▶ **TASK TO CARRY OUT**
Everything in the listing below from the line containing "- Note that" through the line containing "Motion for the" must be repeated exactly; the remaining lines are not wanted.
** RAW DATA follows **
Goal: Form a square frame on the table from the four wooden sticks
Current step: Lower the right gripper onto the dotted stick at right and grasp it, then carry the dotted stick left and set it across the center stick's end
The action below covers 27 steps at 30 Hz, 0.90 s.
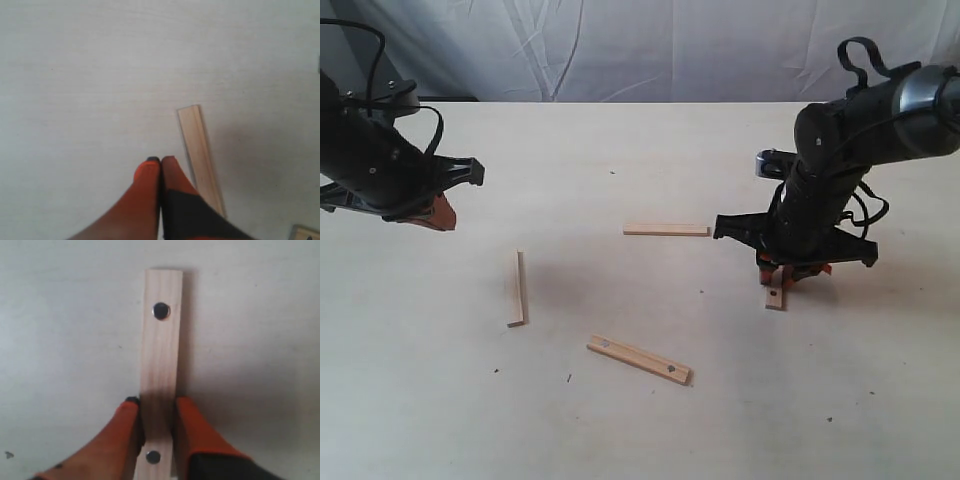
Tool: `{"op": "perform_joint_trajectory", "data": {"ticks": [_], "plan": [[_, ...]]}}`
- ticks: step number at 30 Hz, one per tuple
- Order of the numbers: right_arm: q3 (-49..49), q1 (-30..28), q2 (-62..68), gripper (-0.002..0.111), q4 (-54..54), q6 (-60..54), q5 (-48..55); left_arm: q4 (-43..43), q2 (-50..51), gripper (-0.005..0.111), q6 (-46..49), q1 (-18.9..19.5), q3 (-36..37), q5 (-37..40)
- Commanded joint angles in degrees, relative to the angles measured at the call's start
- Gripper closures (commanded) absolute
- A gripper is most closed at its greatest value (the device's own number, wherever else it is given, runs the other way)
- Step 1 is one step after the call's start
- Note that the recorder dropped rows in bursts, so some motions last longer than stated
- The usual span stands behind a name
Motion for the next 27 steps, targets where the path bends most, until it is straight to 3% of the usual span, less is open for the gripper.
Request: {"op": "perform_joint_trajectory", "data": {"ticks": [1, 8, 27], "plan": [[-3.1, 0.7, -3.5, 0.108, -0.9, -1.2, 0.3, -0.8, 0.1, 0.107, 0.3, 0.2, -0.1, -0.9], [-8.4, 6.5, -2.5, 0.108, -0.4, -5.3, 0.3, -2.9, 0.1, 0.107, 1.3, 0.2, -0.1, -1.9], [-9.5, 9.8, 5.2, 0.108, 2.2, -5.2, -3.9, -3.9, 0.1, 0.107, 1.3, 0.2, -0.1, -3.3]]}}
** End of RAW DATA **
▶ **EXERCISE ANSWER**
- Note that the recorder dropped rows in bursts, so some motions last longer than stated
- The usual span stands behind a name
Motion for the next 27 steps, targets where the path bends most, until it is straight to 3% of the usual span, less is open for the gripper.

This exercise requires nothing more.